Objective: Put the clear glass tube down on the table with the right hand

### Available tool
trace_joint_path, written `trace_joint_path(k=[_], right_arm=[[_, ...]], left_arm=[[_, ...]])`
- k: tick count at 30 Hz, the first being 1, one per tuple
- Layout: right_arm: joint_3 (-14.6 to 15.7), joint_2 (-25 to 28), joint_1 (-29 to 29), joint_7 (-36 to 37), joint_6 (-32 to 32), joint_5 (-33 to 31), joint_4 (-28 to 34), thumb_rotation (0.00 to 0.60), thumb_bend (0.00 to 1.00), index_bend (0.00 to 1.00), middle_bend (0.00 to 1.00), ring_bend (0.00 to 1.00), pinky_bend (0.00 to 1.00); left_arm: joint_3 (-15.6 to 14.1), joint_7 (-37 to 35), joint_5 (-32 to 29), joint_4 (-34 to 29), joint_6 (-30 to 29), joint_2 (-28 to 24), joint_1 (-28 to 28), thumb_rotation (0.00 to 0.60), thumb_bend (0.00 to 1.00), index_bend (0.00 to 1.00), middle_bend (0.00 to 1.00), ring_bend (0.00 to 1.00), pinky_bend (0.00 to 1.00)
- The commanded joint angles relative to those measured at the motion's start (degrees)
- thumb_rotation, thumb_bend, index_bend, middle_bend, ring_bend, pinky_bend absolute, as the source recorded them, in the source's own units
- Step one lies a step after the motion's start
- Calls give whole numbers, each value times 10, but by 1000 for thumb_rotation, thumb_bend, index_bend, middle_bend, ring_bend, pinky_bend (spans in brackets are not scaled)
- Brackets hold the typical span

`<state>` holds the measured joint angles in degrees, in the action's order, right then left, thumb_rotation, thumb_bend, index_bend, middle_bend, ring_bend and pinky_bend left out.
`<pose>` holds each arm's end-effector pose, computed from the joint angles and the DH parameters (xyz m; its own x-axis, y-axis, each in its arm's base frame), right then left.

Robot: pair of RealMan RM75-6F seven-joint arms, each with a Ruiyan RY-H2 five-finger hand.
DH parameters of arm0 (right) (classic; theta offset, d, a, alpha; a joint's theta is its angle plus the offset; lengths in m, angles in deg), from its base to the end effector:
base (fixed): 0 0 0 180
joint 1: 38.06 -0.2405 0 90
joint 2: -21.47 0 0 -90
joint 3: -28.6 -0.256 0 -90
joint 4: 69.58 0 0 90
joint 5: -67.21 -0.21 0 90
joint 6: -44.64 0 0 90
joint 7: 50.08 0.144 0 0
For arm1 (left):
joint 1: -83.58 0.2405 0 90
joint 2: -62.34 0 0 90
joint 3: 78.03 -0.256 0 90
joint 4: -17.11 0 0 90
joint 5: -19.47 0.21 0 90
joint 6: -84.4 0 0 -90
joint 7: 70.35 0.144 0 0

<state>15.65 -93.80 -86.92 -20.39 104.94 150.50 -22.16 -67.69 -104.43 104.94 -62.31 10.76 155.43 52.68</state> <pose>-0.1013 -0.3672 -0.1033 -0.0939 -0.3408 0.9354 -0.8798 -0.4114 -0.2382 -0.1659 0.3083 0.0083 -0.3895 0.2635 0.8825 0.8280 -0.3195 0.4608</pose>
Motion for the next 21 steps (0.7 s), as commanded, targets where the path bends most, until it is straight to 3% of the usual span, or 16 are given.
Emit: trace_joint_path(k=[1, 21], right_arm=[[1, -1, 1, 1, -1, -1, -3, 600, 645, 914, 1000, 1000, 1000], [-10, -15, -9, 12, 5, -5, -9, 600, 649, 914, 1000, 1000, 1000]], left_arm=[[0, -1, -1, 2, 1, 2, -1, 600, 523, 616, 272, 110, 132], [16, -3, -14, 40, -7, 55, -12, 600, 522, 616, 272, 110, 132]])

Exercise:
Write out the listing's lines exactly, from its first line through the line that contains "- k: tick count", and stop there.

Solution to this task:
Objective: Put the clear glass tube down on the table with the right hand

### Available tool
trace_joint_path, written `trace_joint_path(k=[_], right_arm=[[_, ...]], left_arm=[[_, ...]])`
- k: tick count at 30 Hz, the first being 1, one per tuple

This exercise has been worked through to completion.